Exercise objective =
What is the number of lines in this listing that include "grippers"? Answer with that number only.
#### Data excerpt ####
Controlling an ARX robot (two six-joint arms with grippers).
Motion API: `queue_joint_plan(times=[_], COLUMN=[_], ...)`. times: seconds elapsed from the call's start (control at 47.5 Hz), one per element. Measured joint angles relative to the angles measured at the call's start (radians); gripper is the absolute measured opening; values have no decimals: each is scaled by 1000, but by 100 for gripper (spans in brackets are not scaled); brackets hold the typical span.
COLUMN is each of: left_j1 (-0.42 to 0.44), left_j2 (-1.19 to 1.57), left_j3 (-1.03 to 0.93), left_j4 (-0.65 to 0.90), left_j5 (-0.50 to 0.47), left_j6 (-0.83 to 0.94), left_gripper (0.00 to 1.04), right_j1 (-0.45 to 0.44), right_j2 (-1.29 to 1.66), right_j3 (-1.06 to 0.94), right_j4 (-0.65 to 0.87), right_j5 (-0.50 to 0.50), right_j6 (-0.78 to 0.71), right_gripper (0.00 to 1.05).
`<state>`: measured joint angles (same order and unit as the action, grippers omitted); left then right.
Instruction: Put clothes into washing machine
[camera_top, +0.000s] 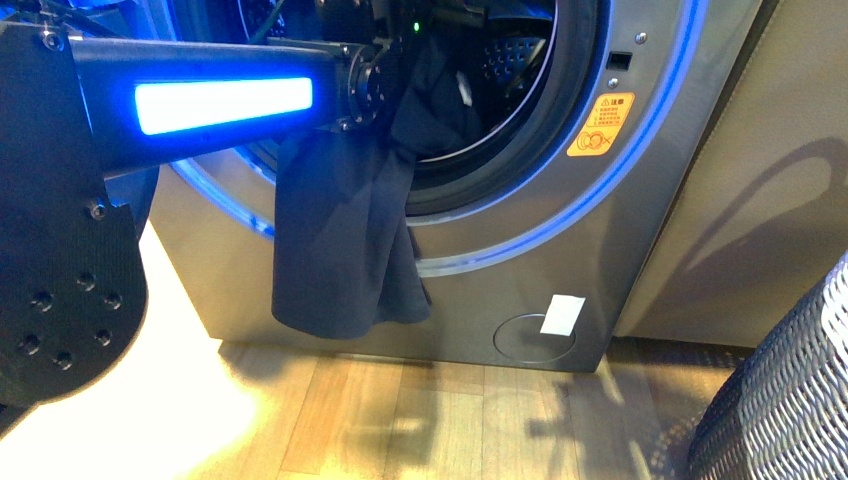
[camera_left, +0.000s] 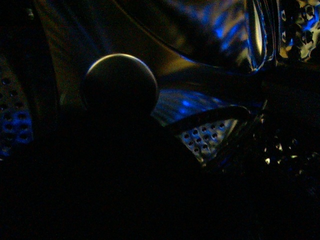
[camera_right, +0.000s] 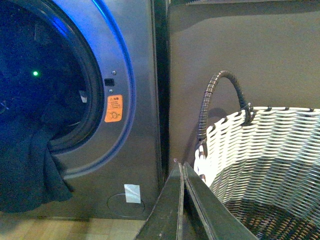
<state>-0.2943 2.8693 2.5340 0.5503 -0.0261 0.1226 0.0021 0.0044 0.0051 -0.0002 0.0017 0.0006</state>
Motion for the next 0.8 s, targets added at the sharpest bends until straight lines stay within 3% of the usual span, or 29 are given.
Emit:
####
Answer space =
2